◆ What the exercise asks: Copy each line of the records below that has "image" in it.

---------- Entries supplied

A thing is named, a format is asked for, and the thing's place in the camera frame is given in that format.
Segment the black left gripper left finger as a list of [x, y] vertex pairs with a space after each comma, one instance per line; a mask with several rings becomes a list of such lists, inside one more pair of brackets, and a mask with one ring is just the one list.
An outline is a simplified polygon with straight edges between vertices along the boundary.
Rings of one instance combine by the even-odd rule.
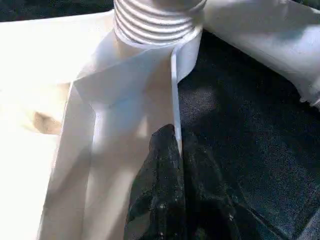
[[183, 240], [186, 237], [184, 170], [173, 125], [150, 138], [148, 155], [131, 187], [124, 227], [126, 240]]

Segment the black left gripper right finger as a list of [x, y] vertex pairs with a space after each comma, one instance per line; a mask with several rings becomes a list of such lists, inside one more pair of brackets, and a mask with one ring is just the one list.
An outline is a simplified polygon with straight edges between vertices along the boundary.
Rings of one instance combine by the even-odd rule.
[[188, 239], [243, 239], [213, 149], [202, 143], [196, 134], [186, 133], [182, 153]]

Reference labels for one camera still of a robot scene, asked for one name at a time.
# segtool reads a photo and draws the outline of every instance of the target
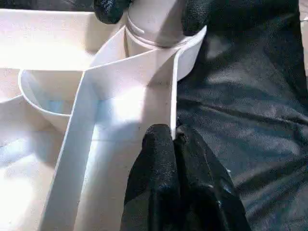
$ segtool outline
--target white plastic tray
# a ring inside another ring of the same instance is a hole
[[[160,49],[124,24],[0,10],[0,230],[119,230],[142,137],[174,135],[177,80],[206,33]]]

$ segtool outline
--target compartment
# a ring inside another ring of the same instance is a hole
[[[175,136],[177,80],[193,68],[205,32],[177,53],[154,49],[85,71],[39,230],[120,229],[144,133],[165,123]]]
[[[25,133],[22,128],[33,124],[22,122],[19,133],[14,127],[19,121],[12,128],[19,138],[0,146],[0,230],[3,231],[38,229],[63,140],[63,134],[53,127]]]
[[[30,105],[65,131],[81,76],[81,71],[24,70],[19,87]]]
[[[90,12],[0,9],[0,66],[83,70],[125,18],[106,25]]]
[[[0,103],[20,95],[18,88],[19,69],[0,68]]]
[[[90,68],[123,60],[154,49],[157,48],[139,41],[124,26],[100,48],[90,64]]]

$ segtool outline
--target gloved hand
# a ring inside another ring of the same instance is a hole
[[[115,24],[133,0],[94,0],[96,17],[103,23]],[[184,0],[182,27],[184,35],[198,33],[208,22],[209,12],[217,0]]]
[[[248,231],[223,165],[193,129],[151,126],[128,178],[121,231]]]

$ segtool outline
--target black cloth background
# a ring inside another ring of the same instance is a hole
[[[88,0],[19,0],[90,11]],[[231,171],[252,230],[308,230],[307,84],[297,0],[221,1],[178,120]]]

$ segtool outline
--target wrinkled black fabric
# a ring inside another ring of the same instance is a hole
[[[37,0],[31,8],[92,10],[87,4],[92,1]],[[195,128],[231,171],[252,230],[307,230],[298,1],[221,1],[209,15],[195,68],[178,84],[179,123]]]
[[[232,180],[203,138],[194,129],[180,126],[174,146],[184,227],[189,231],[249,231]],[[187,214],[197,219],[191,222],[186,219]]]

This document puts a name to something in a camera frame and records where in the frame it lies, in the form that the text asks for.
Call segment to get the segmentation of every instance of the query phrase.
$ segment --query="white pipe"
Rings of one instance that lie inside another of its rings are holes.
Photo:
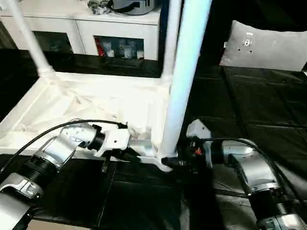
[[[159,158],[175,157],[212,0],[185,0]]]
[[[180,24],[182,0],[170,0],[167,20],[167,33],[164,52],[164,64],[161,79],[171,82],[176,57],[178,30]]]
[[[7,6],[10,8],[12,15],[14,16],[17,26],[24,35],[25,41],[27,42],[31,57],[36,64],[39,73],[44,73],[48,71],[53,71],[52,67],[46,60],[45,55],[38,41],[28,26],[19,6],[17,0],[6,0]]]

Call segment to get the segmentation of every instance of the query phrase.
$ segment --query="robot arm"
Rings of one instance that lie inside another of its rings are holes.
[[[234,168],[261,230],[305,230],[302,219],[291,211],[274,168],[253,148],[232,140],[204,143]]]
[[[108,150],[125,150],[129,131],[119,128],[101,132],[101,127],[79,123],[65,126],[49,139],[22,167],[0,184],[0,225],[2,230],[24,230],[31,220],[29,200],[39,199],[44,189],[72,158],[77,147],[96,150],[100,157]]]
[[[200,120],[192,122],[187,129],[191,138],[185,151],[184,161],[164,158],[162,162],[170,167],[190,167],[194,172],[199,167],[211,168],[213,164],[224,164],[233,168],[247,195],[261,230],[306,230],[302,219],[287,205],[284,189],[274,167],[268,160],[251,148],[256,146],[246,139],[225,140],[212,138],[210,131]]]

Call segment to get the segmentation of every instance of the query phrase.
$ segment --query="red object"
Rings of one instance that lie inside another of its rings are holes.
[[[195,151],[195,153],[196,153],[197,155],[202,155],[202,151],[201,151],[200,148],[198,148],[198,149]]]
[[[98,50],[98,55],[101,56],[101,57],[104,57],[105,56],[105,51],[102,48],[99,39],[95,38],[95,42],[96,42],[96,46],[97,46],[97,50]]]

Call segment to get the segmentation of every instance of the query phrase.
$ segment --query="cushion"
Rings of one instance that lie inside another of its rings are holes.
[[[220,65],[301,71],[307,61],[307,31],[260,30],[233,21]]]

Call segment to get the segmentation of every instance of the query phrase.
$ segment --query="white cabinet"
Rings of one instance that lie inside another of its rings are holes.
[[[85,1],[23,0],[20,8],[45,51],[158,59],[160,9],[140,16],[93,15]],[[19,49],[27,49],[9,10],[0,18]]]
[[[2,16],[2,23],[19,49],[28,49],[24,36],[13,17]],[[44,51],[84,54],[84,47],[75,20],[26,17]]]
[[[136,43],[136,47],[133,47],[134,55],[132,57],[137,58],[137,53],[143,51],[144,59],[158,59],[159,30],[156,25],[79,20],[77,21],[77,25],[86,54],[98,55],[97,42],[100,39],[102,48],[105,48],[103,40],[115,46],[112,50],[115,52],[115,56],[119,57],[120,51],[117,50],[121,48],[121,41],[126,40],[125,44],[127,46],[131,43],[133,44],[133,42]],[[107,38],[116,38],[116,40],[109,40],[108,42]]]

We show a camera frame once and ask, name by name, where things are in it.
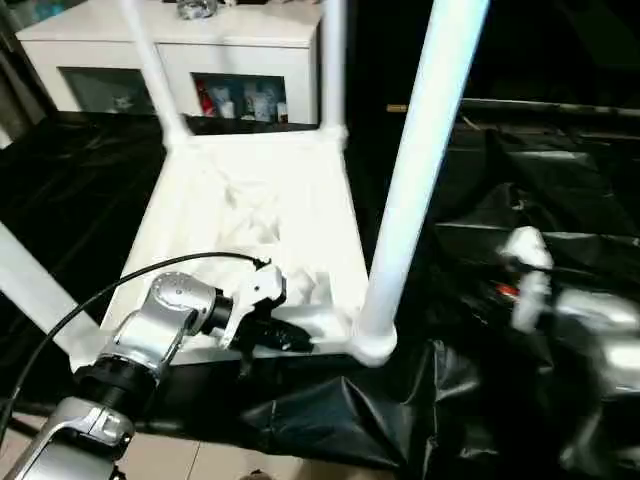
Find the white tube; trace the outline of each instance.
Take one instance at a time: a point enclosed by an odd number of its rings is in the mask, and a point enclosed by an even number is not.
[[[490,0],[435,0],[360,318],[353,355],[386,361],[402,296]]]
[[[171,95],[156,46],[144,27],[139,0],[120,0],[120,7],[142,61],[142,75],[164,131],[164,144],[170,148],[183,142],[190,135],[189,129]]]
[[[322,19],[322,128],[344,127],[347,0],[325,0]]]
[[[0,290],[42,331],[49,332],[77,303],[0,223]],[[98,325],[82,312],[54,341],[71,367],[93,363],[104,342]]]

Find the black cable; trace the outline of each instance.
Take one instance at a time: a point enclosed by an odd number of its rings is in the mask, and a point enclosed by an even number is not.
[[[153,272],[154,270],[158,270],[160,268],[167,267],[169,265],[174,265],[176,263],[195,260],[198,258],[235,258],[237,260],[246,260],[246,261],[252,262],[253,265],[256,267],[256,269],[262,268],[263,266],[266,265],[266,263],[263,262],[262,260],[251,257],[249,255],[243,255],[241,253],[231,253],[231,252],[193,253],[191,255],[183,255],[181,257],[171,258],[169,260],[164,260],[162,262],[154,263],[153,265],[149,265],[147,267],[141,268],[140,270],[136,270],[135,272],[129,273],[124,277],[120,278],[119,280],[104,287],[102,290],[100,290],[98,293],[93,295],[91,298],[89,298],[85,302],[75,307],[67,315],[65,315],[64,318],[62,318],[62,320],[56,323],[56,325],[49,331],[49,333],[47,333],[44,339],[33,351],[33,353],[31,354],[31,357],[29,357],[29,361],[26,363],[26,365],[22,369],[22,372],[20,373],[20,376],[18,377],[18,380],[15,383],[15,386],[13,387],[13,391],[11,392],[11,395],[9,396],[9,398],[7,399],[7,402],[5,403],[4,410],[2,412],[2,417],[0,417],[0,448],[2,448],[4,436],[12,418],[11,415],[13,413],[13,408],[16,404],[18,397],[20,396],[20,392],[22,391],[22,386],[24,385],[24,382],[27,376],[29,375],[31,368],[36,363],[36,360],[38,359],[38,357],[40,356],[44,348],[49,344],[49,342],[51,342],[51,340],[53,340],[53,337],[55,337],[60,332],[60,330],[62,330],[71,320],[73,320],[80,312],[88,308],[92,303],[96,302],[107,293],[115,290],[117,287],[119,287],[123,283],[127,283],[149,272]]]

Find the black tarp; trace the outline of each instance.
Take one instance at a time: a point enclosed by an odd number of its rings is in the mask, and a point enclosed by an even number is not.
[[[237,362],[177,367],[140,429],[406,478],[631,476],[633,464],[611,452],[637,444],[638,403],[633,395],[602,399],[588,359],[508,329],[510,306],[495,285],[509,278],[495,251],[513,228],[533,224],[559,266],[582,272],[559,281],[637,296],[640,143],[493,123],[454,133],[386,365],[263,360],[243,379]],[[356,129],[346,153],[368,261],[401,127]],[[194,128],[271,129],[204,120]],[[162,162],[159,145],[154,119],[48,119],[0,153],[0,219],[85,298],[122,267]],[[7,301],[0,308],[6,393],[42,335]],[[99,317],[100,308],[91,313]],[[46,413],[70,390],[71,375],[56,347],[36,370],[20,408]],[[576,441],[590,426],[594,435]]]

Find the tile floor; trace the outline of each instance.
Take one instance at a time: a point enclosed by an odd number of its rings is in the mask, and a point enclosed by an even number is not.
[[[38,427],[43,422],[38,417],[21,415],[19,418]],[[8,432],[0,452],[0,478],[6,475],[27,444],[27,438]],[[128,480],[240,480],[256,469],[275,480],[393,480],[388,472],[153,435],[136,435],[119,466]]]

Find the glass cabinet door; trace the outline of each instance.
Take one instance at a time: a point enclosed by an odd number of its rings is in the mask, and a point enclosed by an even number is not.
[[[284,77],[192,73],[202,115],[287,123]]]
[[[142,73],[128,68],[58,67],[84,112],[155,113]]]

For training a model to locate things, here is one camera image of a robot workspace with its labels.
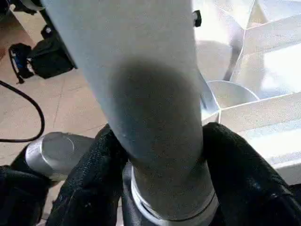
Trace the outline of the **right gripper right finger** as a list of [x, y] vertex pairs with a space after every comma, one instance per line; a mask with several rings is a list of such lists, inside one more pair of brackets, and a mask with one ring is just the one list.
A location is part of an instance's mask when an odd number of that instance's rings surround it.
[[240, 135], [203, 127], [204, 154], [226, 226], [299, 226], [301, 206], [289, 185]]

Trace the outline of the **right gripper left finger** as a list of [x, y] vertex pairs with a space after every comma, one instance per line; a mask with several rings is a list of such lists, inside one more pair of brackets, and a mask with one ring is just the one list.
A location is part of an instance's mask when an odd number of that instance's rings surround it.
[[114, 226], [128, 157], [109, 125], [72, 169], [53, 203], [48, 226]]

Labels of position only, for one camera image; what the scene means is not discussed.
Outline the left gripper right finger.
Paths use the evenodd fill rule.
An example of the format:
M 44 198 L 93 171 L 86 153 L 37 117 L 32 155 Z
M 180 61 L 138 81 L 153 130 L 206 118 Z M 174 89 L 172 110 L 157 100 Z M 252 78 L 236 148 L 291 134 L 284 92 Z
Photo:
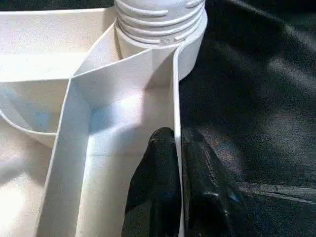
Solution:
M 250 217 L 237 184 L 202 134 L 181 134 L 185 235 L 248 237 Z

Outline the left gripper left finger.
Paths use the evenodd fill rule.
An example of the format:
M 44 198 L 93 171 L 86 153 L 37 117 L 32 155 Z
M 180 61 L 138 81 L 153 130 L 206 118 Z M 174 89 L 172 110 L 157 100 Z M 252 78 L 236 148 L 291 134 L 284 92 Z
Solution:
M 125 214 L 126 237 L 176 237 L 182 208 L 174 132 L 156 130 L 129 185 Z

--------------------

◆ Written response:
For training a model to locate things, here is one camera image of a robot workspace with its labels.
Labels of position only, for one camera image; what the scene means is not discussed.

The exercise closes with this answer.